The Holocaust was officially set in motion following the Wannsee Conference, a meeting of senior officials of the Nazi German regime. It was conducted in the Berlin suburb of Wannsee on January 20, 1942 in a confiscated mansion.   The conference's purpose was to inform those working on persecuting the Jews that Reinhard Heydrich was now going to oversee the "final solution to the Jewish question." He would also explain exactly what that "solution" was going to be.  At the barely ninety minute long meeting, Heydrich carefully explained the Nazi plan to exterminate the Jewish people in the concentration camps.  Detailed minutes of the meeting were preserved by one of the particpants. Additionally, we have  the public testimony of Adolf Eichmann from his 1961 trial giving us a bit of added flavor about the meeting. HBO produced a dramatization of the conference a few years ago, entitled Conspiracy. It is still available as a DVD; the movie lasts 90 minutes. Kenneth Branagh stars as Heydrich.

            The persecution of the Jewish people did not begin at Wannsee, however. It had, in fact, begun with Adolph Hitler's ascension to power  in 1933.  At the time Hitler came to power, there were about five hundred thousand Jewish people living in Germany—less than one percent of the German population.  The Nazis blamed them for both Germany's defeat in World War I and for the Great Depression.  During Hitler's first year in office, the German government enacted forty-two laws restricting the rights of the Jews in Germany to earn a living or to get an education.  For instance, Jews were forbidden to work in any branch of the civil service.  As time passed, more laws were put in place.  In 1935, the infamous Nuremberg Laws restricted the ability of Jews to marry Germans.

            By 1938, more than two hundred fifty thousand Jews had fled from Germany or Austria (which Germany had annexed that year).   Then on October 18, 1938, Hitler ordered the expulsion of twelve thousand Polish-born Jews from Germany.  They were rousted from their homes and permitted only one quickly packed suitcase.  Their homes and remaining belongings were then confiscated by the Nazi regime—or by their neighbors.  Only four thousand were permitted immediate entry into Poland.  The remaining eight thousand were forced to wait at the border for the Polish government to get around to letting them in.

            One of the couples expelled from Germany after having lived there for twenty-seven years had a seventeen-year old son named Herschel Grynszpan, then  living in Paris.  His sister wrote him a postcard which he received on November 3, telling him of their sad fate and asking him if he had any money he could send them, since they were penniless. The next day, he read about the deportations in a Yiddish-language newspaper.  On Sunday morning, November 6, 1938, he purchased a pistol.  On November 7, he went to the German embassy in Paris and shot a German diplomat, Ernst vom Rath, "in the name of the twelve-thousand" persecuted Jews. Ernst vom Rath died two days later, on November 9.
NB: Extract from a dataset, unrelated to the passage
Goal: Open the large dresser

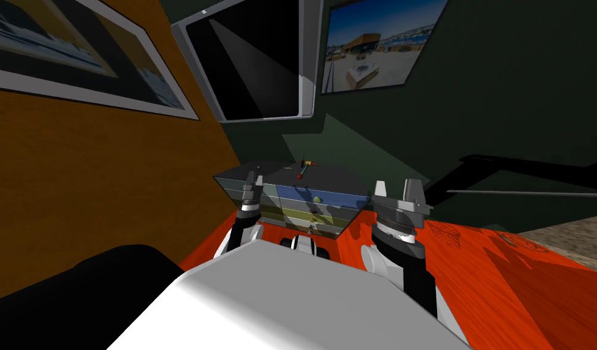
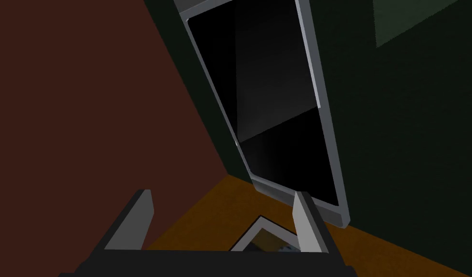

            The Nazi regime reacted by stepping up the persecution of the Jewish people in Germany.  On November 8, 1938, the German government shut down all the remaining Jewish newspapers and magazines.  Jewish children were no longer to be permitted to attend German elementary schools.  Then, on the night of November 9-10, following the death of vom Rath, the Nazis coordinated an attack on the Jewish people and their property in Germany and all German-controlled territories. Ninety-two Jews were murdered that night.  Twenty-five thousand to thirty thousand were arrested and deported to concentration camps.  More the two hundred synagogues were destroyed, along with thousands of Jewish homes and businesses.  This night was called "kristallnacht"—that is "crystal night" from the shards of broken glass littering the streets of German cities from all the smashed shop windows following the riots.  Kristallnacht marked the beginning of the systematic attempt by the Nazis to exterminate the Jewish people in the Holocaust.

            This November marks the seventy-seventh anniversary of this terrible event.

            Georg Wilhelm Friedrich Hegel wrote that "The one thing we learn from history is that we do not learn from history."   Despite the horrific lessons of the past, the drumbeat of anti-Semitism goes on.  Sadly, across the world, especially in many parts of Europe and the Middle East, the forces of anti-Semitism remain strong, with the worst excesses of the Nazis cherished, and their insane notions believed and practiced.   Sadly, as Mark Twain is quoted as saying "A lie can travel half way around the world while the truth is putting on its shoes."  The lies of the Nazis remain attractive to far too many people.

            Oddly enough, November 9 also happens to be the day that the Berlin Wall fell in 1989—twenty-six years ago.  Although there had been a desire to make that day a national holiday, because of Kristallnacht, the Germans instead celebrate October 3, commemorating the day in 1990 when East and West Germany officially reunified.